_Work request_
Where the line with "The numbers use" appears below, start writing out lines exactly, and finish with the line with "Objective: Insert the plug", which is included; write out nothing else.

_Dataset content_
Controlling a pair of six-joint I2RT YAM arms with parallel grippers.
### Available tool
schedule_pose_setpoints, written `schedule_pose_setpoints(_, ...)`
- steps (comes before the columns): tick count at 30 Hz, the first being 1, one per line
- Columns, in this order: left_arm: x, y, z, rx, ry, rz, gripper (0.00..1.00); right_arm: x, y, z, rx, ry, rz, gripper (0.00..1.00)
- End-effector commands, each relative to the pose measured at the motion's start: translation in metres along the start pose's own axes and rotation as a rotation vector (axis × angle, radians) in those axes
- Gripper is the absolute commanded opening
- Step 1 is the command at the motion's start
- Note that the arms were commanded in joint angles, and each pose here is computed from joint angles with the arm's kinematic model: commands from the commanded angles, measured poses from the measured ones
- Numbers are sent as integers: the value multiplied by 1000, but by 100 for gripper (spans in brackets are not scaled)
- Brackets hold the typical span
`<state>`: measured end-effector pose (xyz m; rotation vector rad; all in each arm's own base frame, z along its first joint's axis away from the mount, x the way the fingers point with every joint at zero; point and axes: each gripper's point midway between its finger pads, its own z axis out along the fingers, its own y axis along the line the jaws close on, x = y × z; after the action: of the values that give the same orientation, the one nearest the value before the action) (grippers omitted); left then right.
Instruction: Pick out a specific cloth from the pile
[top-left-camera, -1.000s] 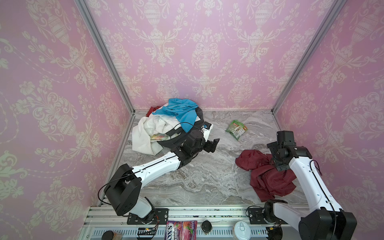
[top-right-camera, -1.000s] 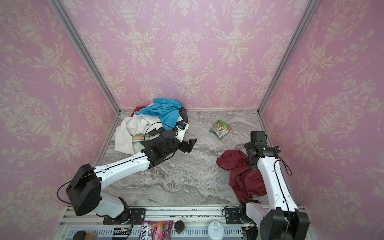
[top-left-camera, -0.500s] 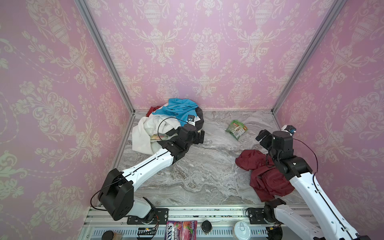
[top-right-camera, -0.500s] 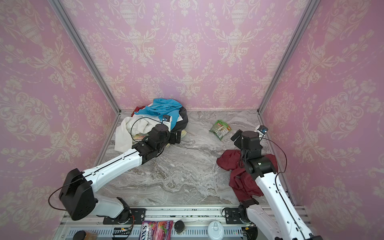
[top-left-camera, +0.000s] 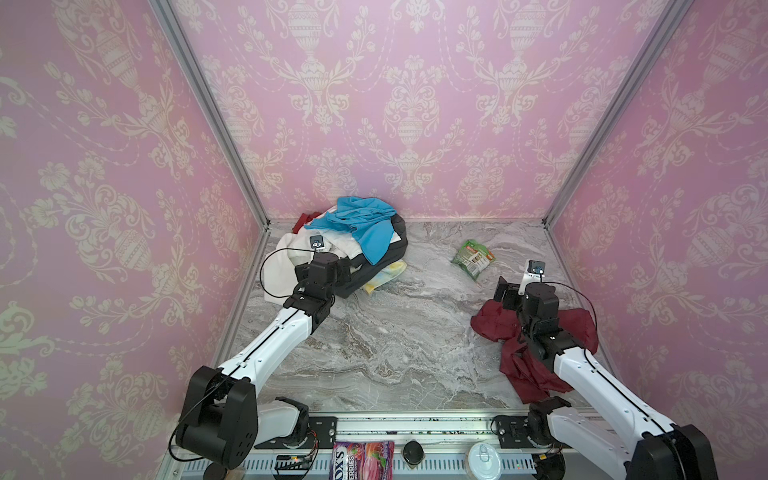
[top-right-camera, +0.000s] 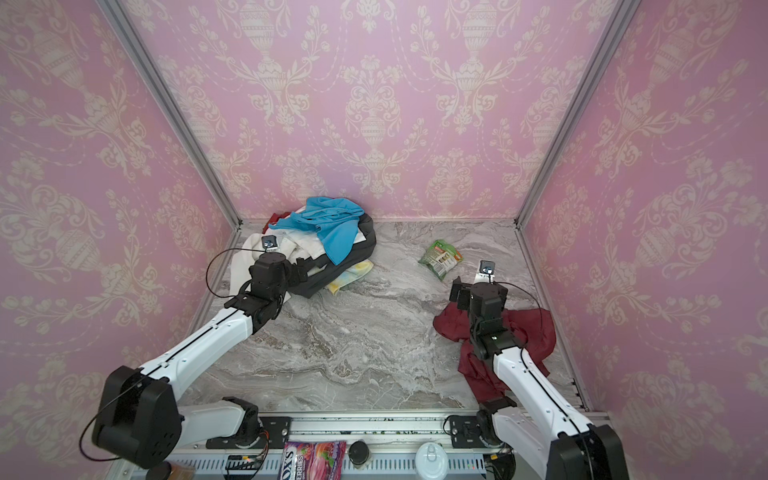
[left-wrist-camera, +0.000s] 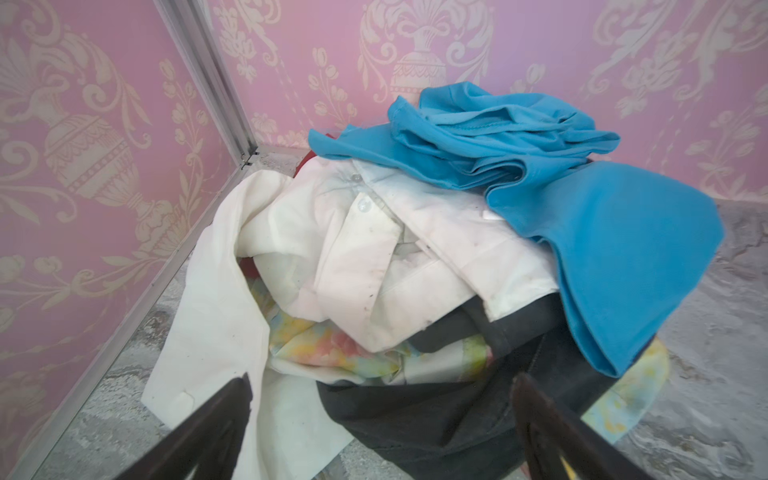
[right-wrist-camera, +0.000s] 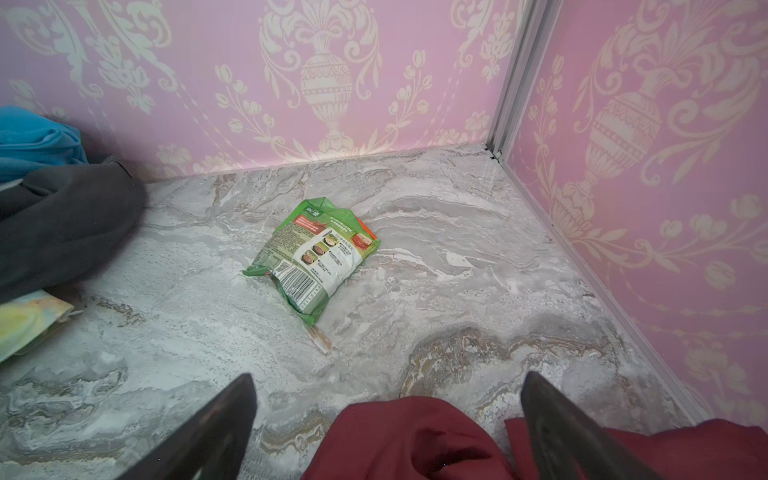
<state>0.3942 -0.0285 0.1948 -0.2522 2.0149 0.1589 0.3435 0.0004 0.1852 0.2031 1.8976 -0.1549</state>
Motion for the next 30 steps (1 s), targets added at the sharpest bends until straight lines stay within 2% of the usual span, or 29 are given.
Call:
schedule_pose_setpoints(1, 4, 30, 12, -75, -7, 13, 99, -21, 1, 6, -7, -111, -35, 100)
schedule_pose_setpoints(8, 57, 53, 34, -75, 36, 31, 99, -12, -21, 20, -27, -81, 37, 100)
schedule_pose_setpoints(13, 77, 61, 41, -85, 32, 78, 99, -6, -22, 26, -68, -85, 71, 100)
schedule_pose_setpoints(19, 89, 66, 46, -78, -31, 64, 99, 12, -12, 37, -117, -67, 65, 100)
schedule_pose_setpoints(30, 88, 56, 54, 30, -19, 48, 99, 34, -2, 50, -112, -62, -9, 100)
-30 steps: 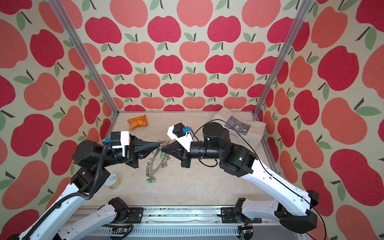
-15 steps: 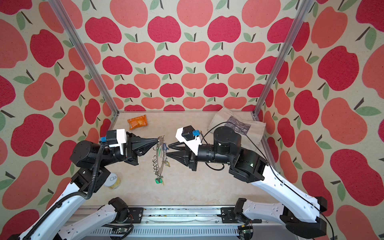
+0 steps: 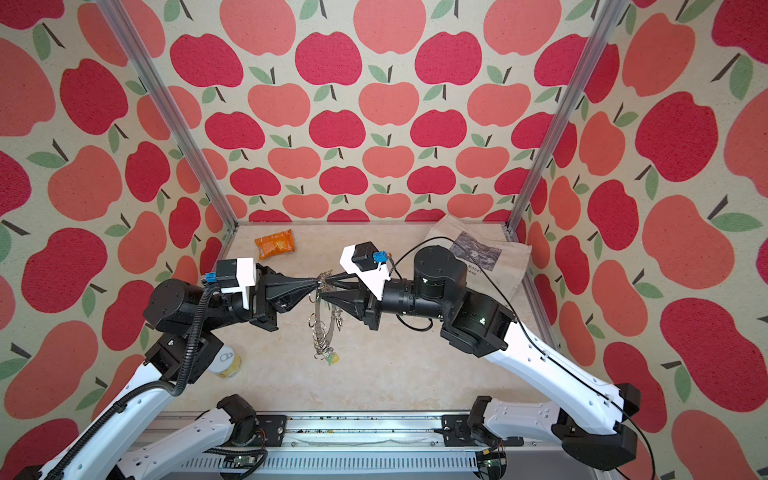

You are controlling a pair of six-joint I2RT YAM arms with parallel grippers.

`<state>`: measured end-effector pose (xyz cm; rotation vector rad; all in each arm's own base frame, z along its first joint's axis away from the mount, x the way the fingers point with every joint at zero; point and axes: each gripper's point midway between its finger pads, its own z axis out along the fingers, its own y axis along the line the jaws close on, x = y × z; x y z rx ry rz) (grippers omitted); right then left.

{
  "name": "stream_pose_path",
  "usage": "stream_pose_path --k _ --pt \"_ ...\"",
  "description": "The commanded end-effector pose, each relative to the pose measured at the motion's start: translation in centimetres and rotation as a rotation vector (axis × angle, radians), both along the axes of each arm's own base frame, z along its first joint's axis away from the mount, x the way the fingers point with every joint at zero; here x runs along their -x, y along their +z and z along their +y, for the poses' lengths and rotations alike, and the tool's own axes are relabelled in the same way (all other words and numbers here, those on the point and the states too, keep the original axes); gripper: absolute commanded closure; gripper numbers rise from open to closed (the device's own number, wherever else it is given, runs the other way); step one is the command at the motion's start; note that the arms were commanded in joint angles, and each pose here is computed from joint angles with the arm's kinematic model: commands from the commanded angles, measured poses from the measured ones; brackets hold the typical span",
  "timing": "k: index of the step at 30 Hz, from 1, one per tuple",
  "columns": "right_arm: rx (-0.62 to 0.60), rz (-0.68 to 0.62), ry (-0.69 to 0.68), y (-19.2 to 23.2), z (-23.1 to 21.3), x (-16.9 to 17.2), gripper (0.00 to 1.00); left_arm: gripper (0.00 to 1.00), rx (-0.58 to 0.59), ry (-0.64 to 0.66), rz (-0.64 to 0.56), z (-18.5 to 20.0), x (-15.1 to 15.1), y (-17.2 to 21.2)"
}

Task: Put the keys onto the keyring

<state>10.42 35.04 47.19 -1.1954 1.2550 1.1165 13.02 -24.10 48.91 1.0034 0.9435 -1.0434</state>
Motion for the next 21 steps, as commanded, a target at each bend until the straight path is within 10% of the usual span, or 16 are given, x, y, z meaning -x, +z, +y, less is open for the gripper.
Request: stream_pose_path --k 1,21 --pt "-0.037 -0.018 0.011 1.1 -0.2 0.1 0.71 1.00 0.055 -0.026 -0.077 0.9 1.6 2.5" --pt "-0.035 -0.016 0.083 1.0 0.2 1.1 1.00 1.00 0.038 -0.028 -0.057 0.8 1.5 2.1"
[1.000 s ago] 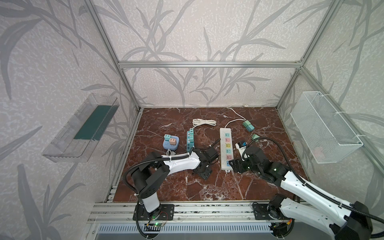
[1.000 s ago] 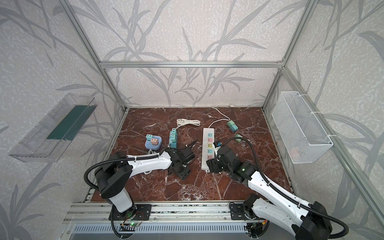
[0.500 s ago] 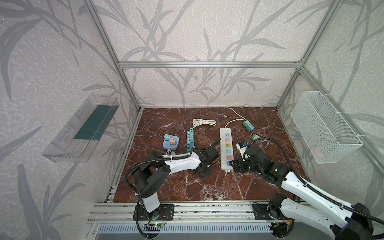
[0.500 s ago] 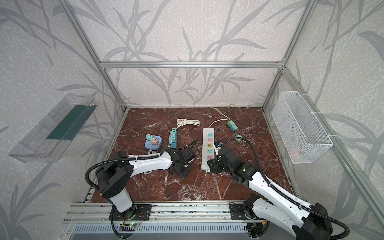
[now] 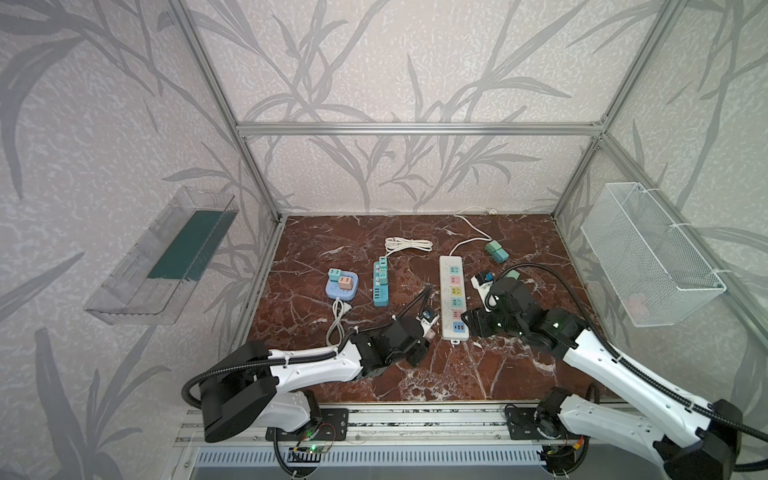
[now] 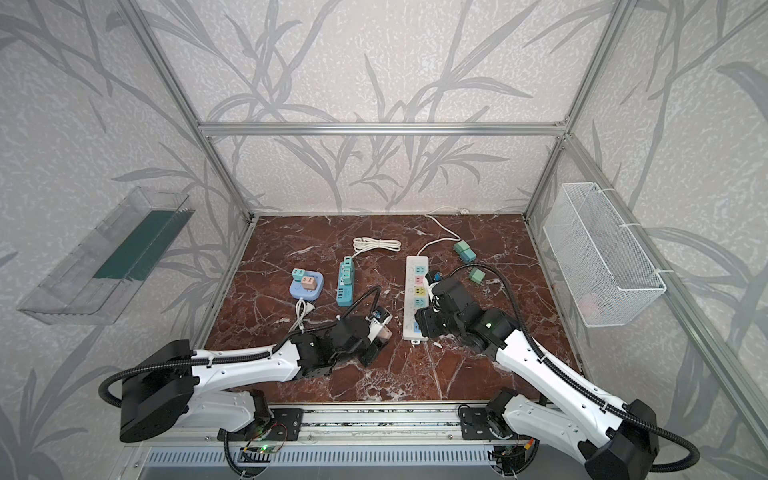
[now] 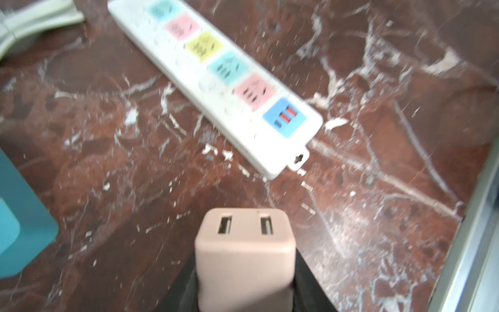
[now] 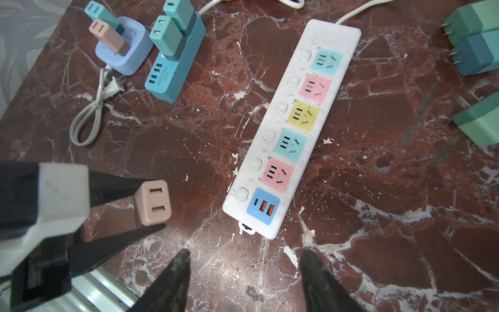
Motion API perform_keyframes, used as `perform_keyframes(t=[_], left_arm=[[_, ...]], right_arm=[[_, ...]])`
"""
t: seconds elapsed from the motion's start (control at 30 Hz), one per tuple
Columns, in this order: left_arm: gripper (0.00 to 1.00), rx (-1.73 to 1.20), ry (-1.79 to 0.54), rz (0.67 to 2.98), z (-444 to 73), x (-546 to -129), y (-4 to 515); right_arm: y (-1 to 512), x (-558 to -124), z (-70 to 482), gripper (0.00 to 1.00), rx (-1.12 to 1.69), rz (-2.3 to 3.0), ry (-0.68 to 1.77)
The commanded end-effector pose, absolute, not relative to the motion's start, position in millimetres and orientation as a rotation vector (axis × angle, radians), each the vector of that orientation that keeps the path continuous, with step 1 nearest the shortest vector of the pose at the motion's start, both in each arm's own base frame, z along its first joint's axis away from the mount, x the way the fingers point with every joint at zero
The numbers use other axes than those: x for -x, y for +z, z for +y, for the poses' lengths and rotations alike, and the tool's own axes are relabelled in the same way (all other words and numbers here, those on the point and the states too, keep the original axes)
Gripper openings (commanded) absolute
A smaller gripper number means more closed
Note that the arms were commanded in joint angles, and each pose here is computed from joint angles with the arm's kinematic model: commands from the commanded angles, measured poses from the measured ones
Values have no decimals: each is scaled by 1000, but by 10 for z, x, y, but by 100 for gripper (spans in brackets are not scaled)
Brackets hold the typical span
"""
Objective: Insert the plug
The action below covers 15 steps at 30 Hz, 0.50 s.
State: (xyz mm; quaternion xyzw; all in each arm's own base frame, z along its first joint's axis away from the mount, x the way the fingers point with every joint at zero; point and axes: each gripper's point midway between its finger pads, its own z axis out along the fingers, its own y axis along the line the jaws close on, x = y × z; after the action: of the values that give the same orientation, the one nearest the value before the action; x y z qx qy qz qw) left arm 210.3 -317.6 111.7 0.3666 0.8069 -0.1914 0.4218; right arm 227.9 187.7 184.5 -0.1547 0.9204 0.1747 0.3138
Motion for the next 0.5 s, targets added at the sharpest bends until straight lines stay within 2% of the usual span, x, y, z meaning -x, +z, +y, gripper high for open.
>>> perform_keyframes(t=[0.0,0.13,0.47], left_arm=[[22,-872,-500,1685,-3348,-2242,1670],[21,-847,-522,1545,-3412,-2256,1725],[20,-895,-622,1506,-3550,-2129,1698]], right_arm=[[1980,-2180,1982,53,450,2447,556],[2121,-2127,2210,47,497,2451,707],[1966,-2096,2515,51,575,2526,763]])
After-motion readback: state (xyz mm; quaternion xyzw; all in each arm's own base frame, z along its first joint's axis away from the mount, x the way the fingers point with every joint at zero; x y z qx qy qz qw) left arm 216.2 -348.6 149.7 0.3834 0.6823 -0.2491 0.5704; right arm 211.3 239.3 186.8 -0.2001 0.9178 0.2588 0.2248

_Your solution_
The numbers use other axes than those: x for -x, y for +z, z for +y, for the poses' lengths and rotations alike, and the tool's own axes are relabelled in the same way (all other words and numbers here, those on the point and the states too, keep the original axes)
Gripper openings (commanded) absolute
A smaller gripper number means more closed
Note that the arms were commanded in joint angles, and each pose here is computed from joint angles with the arm's kinematic model: commands from the commanded angles, measured poses from the measured ones
Values have no decimals: each is scaled by 1000, but by 10 for z, x, y, but by 100 for gripper (spans in brackets are not scaled)
Brackets hold the typical span
"""
Objective: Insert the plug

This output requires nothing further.